#### Required action:
Copy every line below that has the word "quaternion" in it.

#### Records for the task:
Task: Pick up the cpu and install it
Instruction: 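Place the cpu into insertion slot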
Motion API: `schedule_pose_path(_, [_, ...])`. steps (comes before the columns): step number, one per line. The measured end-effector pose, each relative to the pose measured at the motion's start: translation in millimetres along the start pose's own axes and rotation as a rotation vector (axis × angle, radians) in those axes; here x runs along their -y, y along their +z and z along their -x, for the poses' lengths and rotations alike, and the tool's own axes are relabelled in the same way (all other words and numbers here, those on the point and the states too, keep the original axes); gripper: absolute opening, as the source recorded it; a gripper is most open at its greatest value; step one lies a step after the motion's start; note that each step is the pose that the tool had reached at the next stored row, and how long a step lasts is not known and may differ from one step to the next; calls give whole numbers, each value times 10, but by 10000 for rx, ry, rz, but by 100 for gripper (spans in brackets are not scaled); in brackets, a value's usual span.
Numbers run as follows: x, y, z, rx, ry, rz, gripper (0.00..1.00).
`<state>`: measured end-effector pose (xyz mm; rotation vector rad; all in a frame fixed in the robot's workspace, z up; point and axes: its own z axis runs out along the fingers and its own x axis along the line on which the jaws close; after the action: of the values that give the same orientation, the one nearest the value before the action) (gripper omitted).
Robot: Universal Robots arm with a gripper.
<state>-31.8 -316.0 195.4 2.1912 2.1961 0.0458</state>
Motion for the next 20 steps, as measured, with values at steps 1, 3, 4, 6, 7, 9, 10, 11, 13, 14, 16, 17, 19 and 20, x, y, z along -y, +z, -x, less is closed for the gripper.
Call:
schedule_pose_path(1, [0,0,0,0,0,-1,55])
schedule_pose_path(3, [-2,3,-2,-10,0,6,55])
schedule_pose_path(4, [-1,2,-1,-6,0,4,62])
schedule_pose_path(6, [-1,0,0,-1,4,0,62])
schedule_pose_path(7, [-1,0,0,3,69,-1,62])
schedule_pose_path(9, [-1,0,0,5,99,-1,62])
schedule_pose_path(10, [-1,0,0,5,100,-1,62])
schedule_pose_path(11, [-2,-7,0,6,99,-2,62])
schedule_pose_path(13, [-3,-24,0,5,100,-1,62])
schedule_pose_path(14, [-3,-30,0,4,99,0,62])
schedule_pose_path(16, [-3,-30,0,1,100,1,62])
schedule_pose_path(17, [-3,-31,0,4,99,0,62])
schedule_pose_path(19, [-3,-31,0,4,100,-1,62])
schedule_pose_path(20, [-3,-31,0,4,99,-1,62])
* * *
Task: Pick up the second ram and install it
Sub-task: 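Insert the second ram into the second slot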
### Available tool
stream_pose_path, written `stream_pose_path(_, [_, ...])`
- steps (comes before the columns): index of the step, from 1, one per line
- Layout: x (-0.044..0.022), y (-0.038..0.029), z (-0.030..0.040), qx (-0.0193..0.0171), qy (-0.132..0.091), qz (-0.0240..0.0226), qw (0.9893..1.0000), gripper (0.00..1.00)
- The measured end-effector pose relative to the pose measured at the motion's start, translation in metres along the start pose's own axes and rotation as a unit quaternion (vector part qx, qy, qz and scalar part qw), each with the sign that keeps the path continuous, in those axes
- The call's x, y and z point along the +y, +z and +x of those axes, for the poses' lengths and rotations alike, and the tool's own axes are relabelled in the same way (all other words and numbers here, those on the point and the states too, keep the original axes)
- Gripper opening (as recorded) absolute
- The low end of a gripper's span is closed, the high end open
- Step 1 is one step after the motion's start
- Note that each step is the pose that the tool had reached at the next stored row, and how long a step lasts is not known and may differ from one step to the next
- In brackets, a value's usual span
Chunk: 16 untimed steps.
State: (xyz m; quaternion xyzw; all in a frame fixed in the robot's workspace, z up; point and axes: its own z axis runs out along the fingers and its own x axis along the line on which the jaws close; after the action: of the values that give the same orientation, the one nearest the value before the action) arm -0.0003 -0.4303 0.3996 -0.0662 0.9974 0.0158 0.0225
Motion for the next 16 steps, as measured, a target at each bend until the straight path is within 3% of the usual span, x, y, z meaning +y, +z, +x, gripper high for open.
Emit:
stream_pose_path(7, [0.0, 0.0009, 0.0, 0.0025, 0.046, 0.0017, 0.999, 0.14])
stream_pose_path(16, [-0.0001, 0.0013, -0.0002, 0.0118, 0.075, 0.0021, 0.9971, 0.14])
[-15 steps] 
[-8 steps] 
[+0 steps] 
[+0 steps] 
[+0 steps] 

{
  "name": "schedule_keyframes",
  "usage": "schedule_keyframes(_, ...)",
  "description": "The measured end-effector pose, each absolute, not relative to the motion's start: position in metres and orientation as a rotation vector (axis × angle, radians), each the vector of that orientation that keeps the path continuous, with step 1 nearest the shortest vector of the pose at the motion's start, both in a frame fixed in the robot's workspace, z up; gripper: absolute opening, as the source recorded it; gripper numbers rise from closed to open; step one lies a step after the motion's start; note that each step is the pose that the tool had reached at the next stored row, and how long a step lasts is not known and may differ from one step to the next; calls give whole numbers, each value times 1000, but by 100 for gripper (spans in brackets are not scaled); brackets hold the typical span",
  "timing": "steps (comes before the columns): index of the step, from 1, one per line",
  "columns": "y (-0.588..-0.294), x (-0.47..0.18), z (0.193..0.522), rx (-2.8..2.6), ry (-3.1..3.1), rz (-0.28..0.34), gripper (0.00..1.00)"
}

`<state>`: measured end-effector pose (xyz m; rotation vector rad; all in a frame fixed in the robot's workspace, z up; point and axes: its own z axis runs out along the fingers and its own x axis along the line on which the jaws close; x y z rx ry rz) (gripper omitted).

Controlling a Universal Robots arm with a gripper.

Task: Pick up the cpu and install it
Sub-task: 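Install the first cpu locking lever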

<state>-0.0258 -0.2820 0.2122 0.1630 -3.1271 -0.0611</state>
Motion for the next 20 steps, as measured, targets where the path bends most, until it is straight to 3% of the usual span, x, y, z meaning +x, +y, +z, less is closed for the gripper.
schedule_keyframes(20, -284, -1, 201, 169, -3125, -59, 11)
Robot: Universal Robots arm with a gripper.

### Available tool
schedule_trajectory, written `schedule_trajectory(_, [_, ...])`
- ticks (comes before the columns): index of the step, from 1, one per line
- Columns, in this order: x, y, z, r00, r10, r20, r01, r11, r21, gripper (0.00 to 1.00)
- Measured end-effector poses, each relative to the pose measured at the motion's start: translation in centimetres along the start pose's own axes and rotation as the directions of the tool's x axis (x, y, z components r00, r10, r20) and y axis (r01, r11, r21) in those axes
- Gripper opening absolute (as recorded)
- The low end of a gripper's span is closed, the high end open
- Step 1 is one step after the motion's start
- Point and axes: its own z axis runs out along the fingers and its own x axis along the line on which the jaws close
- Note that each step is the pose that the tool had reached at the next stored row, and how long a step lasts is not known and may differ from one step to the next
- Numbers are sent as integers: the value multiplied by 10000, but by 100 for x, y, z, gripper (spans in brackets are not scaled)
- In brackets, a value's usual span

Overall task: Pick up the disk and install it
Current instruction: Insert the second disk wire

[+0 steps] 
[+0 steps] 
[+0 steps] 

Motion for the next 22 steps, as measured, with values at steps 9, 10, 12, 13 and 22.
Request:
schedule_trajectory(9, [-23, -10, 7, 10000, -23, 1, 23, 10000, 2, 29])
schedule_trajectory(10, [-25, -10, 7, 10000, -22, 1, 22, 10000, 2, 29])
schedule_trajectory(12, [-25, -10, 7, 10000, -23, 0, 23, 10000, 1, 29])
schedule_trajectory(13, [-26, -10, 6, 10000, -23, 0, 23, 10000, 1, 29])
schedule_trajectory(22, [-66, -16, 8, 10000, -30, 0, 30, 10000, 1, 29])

#### Worked solution:
- The measured end-effector pose relative to the pose measured at the motion's start, translation in metres along the start pose's own axes and rotation as a unit quaternion (vector part qx, qy, qz and scalar part qw), each with the sign that keeps the path continuous, in those axes
State: (xyz m; quaternion xyzw; all in a frame fixed in the robot's workspace, z up; point and axes: its own z axis runs out along the fingers and its own x axis along the line on which the jaws close; after the action: of the values that give the same orientation, the one nearest the value before the action) arm -0.0003 -0.4303 0.3996 -0.0662 0.9974 0.0158 0.0225

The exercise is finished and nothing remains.